_Source material_:
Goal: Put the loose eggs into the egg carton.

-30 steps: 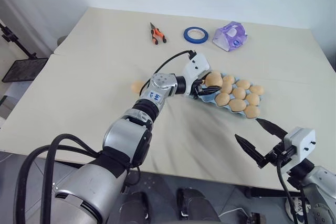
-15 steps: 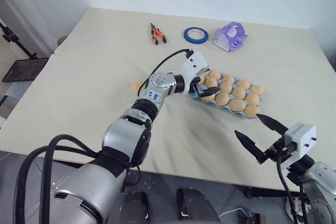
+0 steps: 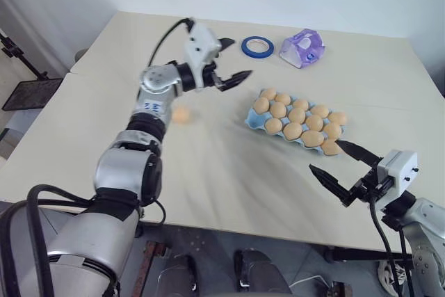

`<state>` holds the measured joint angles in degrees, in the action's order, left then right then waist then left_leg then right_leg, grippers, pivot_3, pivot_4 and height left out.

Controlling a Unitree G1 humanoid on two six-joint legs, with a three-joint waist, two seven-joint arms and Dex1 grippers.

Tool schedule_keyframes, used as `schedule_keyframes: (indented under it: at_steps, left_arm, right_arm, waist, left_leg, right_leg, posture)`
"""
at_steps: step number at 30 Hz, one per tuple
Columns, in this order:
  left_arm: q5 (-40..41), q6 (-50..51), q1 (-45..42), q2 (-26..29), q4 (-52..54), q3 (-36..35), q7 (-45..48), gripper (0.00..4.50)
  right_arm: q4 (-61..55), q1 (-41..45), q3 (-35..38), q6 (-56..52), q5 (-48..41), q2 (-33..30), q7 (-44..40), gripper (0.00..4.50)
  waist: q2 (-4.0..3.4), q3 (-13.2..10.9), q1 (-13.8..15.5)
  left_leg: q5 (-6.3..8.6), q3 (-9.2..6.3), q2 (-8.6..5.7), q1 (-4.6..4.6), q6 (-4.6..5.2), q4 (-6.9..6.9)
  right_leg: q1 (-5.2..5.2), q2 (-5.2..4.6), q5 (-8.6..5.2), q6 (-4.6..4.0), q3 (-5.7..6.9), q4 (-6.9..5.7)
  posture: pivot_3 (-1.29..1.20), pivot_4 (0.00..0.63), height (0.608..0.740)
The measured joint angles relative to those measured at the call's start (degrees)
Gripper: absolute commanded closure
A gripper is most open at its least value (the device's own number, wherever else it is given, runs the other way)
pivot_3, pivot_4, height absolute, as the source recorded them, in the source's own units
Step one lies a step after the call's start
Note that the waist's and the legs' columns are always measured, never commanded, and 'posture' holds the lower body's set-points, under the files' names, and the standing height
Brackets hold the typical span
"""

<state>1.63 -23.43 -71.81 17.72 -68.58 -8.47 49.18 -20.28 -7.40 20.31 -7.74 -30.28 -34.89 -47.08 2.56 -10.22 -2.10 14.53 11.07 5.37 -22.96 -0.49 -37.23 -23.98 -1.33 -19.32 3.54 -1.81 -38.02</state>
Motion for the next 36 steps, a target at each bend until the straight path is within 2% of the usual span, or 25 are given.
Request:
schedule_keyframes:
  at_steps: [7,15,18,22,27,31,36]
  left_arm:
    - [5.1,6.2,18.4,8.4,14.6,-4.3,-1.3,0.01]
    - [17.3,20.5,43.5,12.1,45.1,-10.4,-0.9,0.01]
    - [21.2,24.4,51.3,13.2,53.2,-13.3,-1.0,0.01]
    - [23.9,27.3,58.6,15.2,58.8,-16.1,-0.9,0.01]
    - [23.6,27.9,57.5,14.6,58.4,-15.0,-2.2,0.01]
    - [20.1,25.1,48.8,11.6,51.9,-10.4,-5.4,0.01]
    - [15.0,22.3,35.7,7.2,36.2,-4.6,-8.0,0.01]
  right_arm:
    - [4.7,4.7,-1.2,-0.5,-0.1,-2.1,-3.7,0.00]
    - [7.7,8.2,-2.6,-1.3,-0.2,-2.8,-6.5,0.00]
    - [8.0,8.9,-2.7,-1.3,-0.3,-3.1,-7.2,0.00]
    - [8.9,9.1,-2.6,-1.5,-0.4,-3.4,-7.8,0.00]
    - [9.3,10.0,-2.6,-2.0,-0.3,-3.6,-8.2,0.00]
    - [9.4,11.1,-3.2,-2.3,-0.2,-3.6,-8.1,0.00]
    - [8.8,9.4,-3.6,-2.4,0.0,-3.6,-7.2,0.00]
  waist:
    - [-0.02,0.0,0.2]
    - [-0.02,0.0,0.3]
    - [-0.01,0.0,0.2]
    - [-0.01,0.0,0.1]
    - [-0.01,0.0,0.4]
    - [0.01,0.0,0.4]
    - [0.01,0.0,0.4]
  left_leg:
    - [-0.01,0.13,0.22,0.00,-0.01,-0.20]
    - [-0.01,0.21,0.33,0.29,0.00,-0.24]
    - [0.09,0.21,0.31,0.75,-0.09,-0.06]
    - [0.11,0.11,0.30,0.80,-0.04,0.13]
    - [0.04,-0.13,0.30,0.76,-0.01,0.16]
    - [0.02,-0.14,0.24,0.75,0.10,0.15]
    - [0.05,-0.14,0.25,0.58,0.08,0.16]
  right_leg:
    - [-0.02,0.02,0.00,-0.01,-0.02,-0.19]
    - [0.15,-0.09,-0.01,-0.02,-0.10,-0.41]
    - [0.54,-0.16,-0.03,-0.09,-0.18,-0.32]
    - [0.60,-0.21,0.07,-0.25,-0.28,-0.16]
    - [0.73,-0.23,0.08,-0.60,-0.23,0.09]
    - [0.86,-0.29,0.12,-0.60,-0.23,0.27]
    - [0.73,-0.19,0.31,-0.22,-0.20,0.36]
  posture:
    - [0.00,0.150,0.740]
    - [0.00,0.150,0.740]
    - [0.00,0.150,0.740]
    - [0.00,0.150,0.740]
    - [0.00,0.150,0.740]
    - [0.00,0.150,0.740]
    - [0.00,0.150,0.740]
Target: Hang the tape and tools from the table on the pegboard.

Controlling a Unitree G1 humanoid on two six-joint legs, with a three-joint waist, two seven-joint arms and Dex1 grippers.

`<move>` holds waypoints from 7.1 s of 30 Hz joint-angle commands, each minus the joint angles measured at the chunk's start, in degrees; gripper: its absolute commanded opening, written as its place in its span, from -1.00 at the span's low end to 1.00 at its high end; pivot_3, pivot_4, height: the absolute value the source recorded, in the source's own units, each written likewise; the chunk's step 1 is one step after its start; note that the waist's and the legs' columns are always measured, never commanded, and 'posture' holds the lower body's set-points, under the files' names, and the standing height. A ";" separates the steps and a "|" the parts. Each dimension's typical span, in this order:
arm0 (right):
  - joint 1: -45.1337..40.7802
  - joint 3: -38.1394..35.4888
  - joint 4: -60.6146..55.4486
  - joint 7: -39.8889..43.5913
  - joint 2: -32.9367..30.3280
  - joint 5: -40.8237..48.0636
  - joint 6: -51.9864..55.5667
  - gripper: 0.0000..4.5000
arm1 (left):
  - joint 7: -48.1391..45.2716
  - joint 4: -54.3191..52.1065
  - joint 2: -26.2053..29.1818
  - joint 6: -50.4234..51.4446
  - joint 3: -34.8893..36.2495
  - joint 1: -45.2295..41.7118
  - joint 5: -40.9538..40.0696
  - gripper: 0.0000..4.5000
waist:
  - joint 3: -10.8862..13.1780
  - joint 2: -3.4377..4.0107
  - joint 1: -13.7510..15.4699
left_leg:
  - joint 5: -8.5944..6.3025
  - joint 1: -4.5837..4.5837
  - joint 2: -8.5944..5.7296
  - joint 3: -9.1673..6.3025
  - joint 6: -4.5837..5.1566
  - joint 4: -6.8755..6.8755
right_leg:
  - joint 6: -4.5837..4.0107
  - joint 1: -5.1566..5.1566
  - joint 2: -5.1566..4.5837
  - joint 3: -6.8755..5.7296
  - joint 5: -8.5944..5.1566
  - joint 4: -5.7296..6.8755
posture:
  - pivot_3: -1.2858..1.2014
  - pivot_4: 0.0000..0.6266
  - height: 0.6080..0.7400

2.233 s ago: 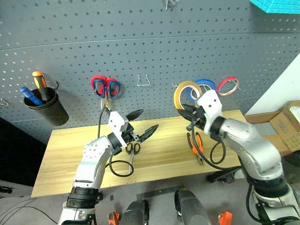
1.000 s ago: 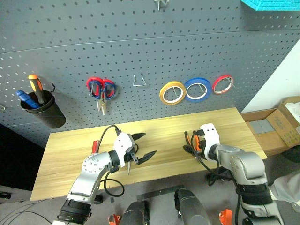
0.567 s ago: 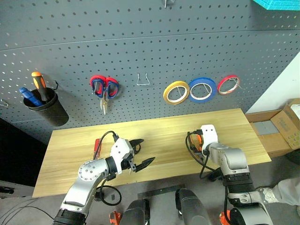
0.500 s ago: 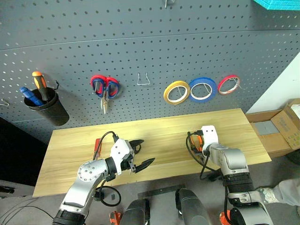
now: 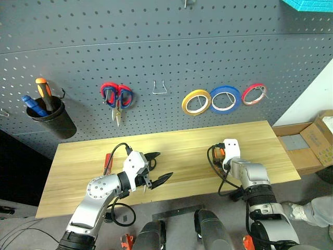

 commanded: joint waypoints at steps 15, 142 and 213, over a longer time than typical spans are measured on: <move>-3.08 7.31 -51.94 40.44 -13.55 28.41 -5.00 0.10 | 16.68 -0.67 -11.67 -20.41 9.79 -6.77 2.91 1.00 | 0.09 0.01 1.50 | -0.01 -0.30 0.06 -0.03 -0.03 0.05 | 0.30 -0.15 0.02 -0.09 0.11 -0.26 | -0.07 -0.42 1.00; 15.11 25.57 -41.89 40.14 -23.23 6.61 -16.68 1.00 | 52.56 15.70 -24.80 38.95 -0.58 -6.05 19.79 -0.18 | -0.36 -0.68 3.11 | 0.03 -0.04 0.05 -0.08 -0.16 0.01 | 0.23 0.13 -0.04 -0.16 0.09 -0.29 | -0.12 -0.21 1.00; -3.50 19.72 -43.48 50.15 -16.00 20.77 -21.01 1.00 | 52.45 -11.41 -22.09 -6.13 5.37 -2.42 28.02 -0.91 | -1.30 -0.56 4.93 | -0.02 -0.40 0.01 -0.10 -0.12 0.09 | -0.03 -0.10 0.10 -0.17 0.68 -0.71 | -0.04 -0.52 1.00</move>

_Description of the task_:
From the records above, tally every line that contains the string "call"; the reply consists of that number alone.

_Task response_:
2